I knew what he wanted, but I looked at him with a big dumb smile. He asked again and started pointed at what I assumed was a ticket in his hand. The train got more quiet, if that was possible. My girlfriend nudged me and whispered “show him you ID.” That really ticked me off. Colonel Klink was demanding that I show him my papers? I’m an American, I don’t think so! I dug around in my purse and handed him a meaningless card. I think maybe it was my Costco Discount card. The guy was starting to get really agitated so my friend talked to him in Polish. Probably something about me not understanding and not in my right mind. He whips out a ticket pad and proceeds to write me a ticket for not having a ticket. He shows the ticket to my friend and her eyes got a little wide and she said “you have to pay a fine of 180 Slotykis.” He handed me the ticket, I shoved it in my purse without looking at it and went back to sight-seeing. I feel a kick on my foot and my poor friend said through gritted teeth, “you have to pay now!”

Well I knew that, but buy this point I was almost crying from trying not to laugh. “What do you mean I have to pay now? To this guy? I’m being held up on the train? How I even know who he is? I want to see some ID? More Polish back and forth. He finally produced some sort of ID and waved it under my nose. “Is 180 Slotykis a lot of money? Friend said something like 30 or 40 dollars. So I went into tirade about how expensive that was. That I was being taken advantage of, a damsel in distress. I was really hamming it up.  So he lowered the fine to 160 Slotykis. See, I knew that guy was on the take. At this point I felt it was time to bring this show to close before they handcuffed me a drug me off somewhere unpleasant that served bad food.
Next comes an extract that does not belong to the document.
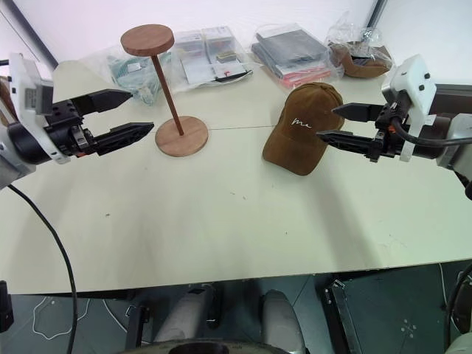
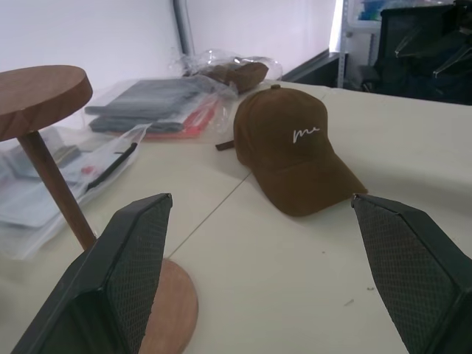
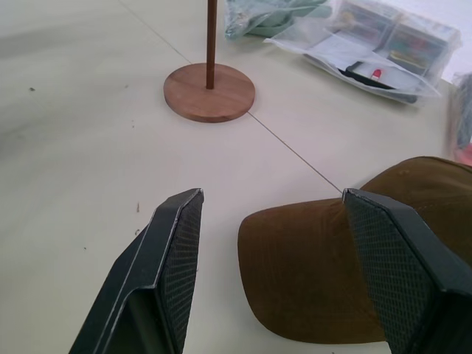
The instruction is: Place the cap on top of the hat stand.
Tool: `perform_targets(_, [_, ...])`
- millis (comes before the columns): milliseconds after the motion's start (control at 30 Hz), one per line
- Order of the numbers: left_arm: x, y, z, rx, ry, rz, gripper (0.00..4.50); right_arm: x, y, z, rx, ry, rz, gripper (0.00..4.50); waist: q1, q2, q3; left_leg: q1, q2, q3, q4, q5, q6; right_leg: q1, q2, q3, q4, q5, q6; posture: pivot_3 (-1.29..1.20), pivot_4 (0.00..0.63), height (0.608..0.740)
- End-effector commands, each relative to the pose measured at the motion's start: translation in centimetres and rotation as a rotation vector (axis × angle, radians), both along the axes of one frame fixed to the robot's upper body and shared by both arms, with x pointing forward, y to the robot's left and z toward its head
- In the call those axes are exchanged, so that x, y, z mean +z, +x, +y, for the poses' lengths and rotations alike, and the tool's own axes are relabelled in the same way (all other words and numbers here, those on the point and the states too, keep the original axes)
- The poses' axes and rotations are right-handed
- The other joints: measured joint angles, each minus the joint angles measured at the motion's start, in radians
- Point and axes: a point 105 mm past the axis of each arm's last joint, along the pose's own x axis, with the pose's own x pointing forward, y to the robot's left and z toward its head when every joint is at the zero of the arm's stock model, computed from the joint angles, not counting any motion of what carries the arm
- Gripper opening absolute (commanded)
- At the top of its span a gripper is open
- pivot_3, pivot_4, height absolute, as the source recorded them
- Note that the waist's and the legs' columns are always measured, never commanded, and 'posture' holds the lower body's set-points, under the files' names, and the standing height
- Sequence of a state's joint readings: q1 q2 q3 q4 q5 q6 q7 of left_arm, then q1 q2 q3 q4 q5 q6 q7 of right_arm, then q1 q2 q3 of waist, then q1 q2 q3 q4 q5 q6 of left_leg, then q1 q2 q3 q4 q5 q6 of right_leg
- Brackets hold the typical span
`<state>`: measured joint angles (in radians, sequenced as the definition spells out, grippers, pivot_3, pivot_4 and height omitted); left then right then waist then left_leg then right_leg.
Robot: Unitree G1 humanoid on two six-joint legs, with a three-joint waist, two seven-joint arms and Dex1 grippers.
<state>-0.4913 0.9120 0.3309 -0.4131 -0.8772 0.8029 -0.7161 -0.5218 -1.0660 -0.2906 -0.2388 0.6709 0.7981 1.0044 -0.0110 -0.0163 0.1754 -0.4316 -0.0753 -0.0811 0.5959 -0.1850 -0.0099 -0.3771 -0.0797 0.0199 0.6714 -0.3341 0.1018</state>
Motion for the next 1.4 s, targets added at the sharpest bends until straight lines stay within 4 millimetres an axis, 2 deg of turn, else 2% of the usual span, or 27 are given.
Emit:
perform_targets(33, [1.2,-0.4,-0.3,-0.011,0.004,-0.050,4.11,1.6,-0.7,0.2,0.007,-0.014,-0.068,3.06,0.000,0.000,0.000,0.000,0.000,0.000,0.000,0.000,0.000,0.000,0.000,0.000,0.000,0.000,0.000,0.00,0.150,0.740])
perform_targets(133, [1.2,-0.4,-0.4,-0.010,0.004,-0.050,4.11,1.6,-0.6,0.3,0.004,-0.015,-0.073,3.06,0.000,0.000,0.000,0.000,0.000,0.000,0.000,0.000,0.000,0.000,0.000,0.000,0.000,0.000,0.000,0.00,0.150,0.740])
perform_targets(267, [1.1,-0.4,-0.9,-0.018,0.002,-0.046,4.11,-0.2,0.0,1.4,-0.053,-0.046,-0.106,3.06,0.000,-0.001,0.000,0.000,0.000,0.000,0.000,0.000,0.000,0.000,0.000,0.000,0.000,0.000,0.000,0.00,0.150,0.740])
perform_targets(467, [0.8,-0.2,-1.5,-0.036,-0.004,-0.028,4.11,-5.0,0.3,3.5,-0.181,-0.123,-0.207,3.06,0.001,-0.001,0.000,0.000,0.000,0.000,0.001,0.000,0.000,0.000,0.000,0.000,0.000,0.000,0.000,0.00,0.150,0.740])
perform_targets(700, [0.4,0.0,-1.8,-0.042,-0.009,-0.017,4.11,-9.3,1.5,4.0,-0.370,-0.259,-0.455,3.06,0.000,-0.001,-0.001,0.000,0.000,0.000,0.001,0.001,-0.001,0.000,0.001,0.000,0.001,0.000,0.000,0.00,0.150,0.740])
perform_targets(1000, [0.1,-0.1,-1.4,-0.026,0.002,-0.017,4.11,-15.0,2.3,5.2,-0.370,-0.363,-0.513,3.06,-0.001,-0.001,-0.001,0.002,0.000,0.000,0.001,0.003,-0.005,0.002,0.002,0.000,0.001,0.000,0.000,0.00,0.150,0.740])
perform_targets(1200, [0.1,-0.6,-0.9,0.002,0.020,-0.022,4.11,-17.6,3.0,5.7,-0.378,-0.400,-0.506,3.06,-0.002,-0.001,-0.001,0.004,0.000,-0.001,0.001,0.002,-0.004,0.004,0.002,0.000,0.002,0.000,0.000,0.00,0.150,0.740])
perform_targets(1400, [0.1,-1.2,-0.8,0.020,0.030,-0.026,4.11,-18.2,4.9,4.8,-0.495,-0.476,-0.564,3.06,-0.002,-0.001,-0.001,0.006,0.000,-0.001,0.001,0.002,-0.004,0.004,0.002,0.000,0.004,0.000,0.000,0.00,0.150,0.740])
I had a crumpled wad of bills in my purse that I know was a little more than 160. I handed to him the wad of bills and said “Is that enough?” Suddenly he understood enough English to say “yes,” and walked off.

My poor friend was ready to faint by this time. She muttered something that sounded pretty dire. She got over it and we continued downtown and had a wonderful afternoon and evening, drinks, dinner and a movie. I think the adventure on the train was worth whatever I paid for it. And I still love to travel.

6 responses

  1. Funny anecdotes we come back with!! it was just today that I was telling a friend of mine how I got rid of beggars in the street while in San Francisco just by talking to them in Spanish!! we tourist have certain advantages!!!

    1. I love it when we get away with stuff like that. Traveling is so fun.

  2. How serendipitous that we both posted on Poland today… ha ha! Our encounter with post-Soviet policing also came on a train – whilst we were en route from Vienna to Ljubljana. Fortunately we did not come under scrutiny and we kept our eyes down and tried not to smile (or take photos!) Glad you got away so lightly! Ha ha… these sorts of things make the best memories and best stories…

    1. Serendipitous indeed. When I saw your picture of the mermaid women I thought wow, we both had Poland on the brain for some reason.

  3. True, and just as weird 🙂

  4. Sounds almost as hostile to outsiders as New York’s subway.